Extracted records
* * * * *

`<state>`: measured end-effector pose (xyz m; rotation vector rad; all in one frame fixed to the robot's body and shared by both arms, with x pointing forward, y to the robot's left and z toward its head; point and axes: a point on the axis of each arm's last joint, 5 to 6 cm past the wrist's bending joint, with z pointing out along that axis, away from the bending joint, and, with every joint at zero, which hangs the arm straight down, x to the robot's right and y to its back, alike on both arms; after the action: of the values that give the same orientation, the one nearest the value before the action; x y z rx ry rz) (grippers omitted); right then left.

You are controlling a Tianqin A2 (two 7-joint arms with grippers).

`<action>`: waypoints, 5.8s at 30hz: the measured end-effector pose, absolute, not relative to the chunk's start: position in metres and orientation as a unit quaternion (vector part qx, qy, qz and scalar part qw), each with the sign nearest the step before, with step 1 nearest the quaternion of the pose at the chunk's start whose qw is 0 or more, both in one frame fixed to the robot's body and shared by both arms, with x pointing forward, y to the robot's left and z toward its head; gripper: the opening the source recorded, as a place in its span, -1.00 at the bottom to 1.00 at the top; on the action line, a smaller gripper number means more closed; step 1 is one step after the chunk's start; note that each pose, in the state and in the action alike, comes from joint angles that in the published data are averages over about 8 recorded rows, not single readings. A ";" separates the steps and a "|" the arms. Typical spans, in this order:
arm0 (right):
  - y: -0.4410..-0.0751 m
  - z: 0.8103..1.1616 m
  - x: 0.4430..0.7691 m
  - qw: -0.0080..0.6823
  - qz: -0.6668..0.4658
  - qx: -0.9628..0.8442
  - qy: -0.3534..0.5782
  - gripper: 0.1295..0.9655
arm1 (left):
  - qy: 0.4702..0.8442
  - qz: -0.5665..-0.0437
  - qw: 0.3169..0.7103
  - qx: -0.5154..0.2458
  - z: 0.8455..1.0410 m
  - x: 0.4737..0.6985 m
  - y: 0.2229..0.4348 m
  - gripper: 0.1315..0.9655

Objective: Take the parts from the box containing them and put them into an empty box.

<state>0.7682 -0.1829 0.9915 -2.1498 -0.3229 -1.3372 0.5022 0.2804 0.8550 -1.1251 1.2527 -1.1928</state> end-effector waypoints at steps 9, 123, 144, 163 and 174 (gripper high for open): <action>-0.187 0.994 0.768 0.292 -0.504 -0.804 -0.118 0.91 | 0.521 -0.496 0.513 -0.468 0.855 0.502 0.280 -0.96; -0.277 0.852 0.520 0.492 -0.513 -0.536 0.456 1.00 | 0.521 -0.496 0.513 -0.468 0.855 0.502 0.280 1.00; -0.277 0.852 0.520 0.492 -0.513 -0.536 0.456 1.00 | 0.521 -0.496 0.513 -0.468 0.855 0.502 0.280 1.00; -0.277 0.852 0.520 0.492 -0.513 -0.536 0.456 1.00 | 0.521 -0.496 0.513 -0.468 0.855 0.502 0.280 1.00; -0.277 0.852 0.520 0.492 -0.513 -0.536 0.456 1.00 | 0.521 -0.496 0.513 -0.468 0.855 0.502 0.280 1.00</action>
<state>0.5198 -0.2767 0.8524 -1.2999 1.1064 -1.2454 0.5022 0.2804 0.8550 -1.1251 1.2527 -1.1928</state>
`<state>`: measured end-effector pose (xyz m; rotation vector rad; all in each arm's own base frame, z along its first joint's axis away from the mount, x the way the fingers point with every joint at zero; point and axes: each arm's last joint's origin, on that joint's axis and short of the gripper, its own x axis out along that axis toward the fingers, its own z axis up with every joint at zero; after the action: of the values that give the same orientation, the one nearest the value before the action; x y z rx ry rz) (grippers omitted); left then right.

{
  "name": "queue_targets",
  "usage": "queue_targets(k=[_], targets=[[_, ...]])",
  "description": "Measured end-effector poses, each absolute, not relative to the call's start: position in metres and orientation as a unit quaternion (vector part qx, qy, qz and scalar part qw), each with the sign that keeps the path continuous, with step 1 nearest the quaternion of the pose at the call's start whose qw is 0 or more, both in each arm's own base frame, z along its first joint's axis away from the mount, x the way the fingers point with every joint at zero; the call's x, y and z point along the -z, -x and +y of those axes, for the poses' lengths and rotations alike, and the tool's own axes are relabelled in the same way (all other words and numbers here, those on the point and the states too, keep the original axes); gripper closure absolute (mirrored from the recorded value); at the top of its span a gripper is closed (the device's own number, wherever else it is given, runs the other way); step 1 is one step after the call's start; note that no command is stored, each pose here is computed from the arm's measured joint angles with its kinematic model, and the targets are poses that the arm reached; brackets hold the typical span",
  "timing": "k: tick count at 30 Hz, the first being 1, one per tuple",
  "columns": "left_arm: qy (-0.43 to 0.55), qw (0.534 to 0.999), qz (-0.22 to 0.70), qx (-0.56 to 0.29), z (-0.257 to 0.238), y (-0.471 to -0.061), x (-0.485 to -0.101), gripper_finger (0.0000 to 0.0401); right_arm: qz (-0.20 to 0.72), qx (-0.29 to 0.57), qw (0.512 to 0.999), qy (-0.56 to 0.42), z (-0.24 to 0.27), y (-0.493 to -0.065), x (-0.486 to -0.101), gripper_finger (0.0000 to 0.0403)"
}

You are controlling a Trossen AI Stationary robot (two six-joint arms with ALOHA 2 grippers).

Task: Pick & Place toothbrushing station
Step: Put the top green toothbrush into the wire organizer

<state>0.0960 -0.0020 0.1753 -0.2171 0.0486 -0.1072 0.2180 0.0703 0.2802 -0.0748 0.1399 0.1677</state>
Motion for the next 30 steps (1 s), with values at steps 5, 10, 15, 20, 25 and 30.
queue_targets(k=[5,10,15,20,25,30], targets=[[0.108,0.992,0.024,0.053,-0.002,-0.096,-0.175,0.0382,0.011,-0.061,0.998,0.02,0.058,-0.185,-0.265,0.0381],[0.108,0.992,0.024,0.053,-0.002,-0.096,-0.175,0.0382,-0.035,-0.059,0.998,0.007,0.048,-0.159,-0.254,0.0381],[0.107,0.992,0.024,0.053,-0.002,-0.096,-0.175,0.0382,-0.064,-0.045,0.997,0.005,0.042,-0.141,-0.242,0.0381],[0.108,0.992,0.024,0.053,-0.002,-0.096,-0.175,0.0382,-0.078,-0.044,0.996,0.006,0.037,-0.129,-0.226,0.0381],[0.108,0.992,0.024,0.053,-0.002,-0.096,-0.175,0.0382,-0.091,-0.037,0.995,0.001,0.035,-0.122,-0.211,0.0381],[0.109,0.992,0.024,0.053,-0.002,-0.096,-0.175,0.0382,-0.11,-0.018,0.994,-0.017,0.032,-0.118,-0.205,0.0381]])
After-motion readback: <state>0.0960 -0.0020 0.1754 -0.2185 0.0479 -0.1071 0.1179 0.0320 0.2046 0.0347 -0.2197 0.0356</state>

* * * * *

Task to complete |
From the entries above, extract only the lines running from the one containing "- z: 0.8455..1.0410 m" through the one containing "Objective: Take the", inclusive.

Answer to this exercise |
  - z: 0.8455..1.0410 m
  - x: 0.4737..0.6985 m
  - y: 0.2229..0.4348 m
  - gripper: 0.1315..0.9655

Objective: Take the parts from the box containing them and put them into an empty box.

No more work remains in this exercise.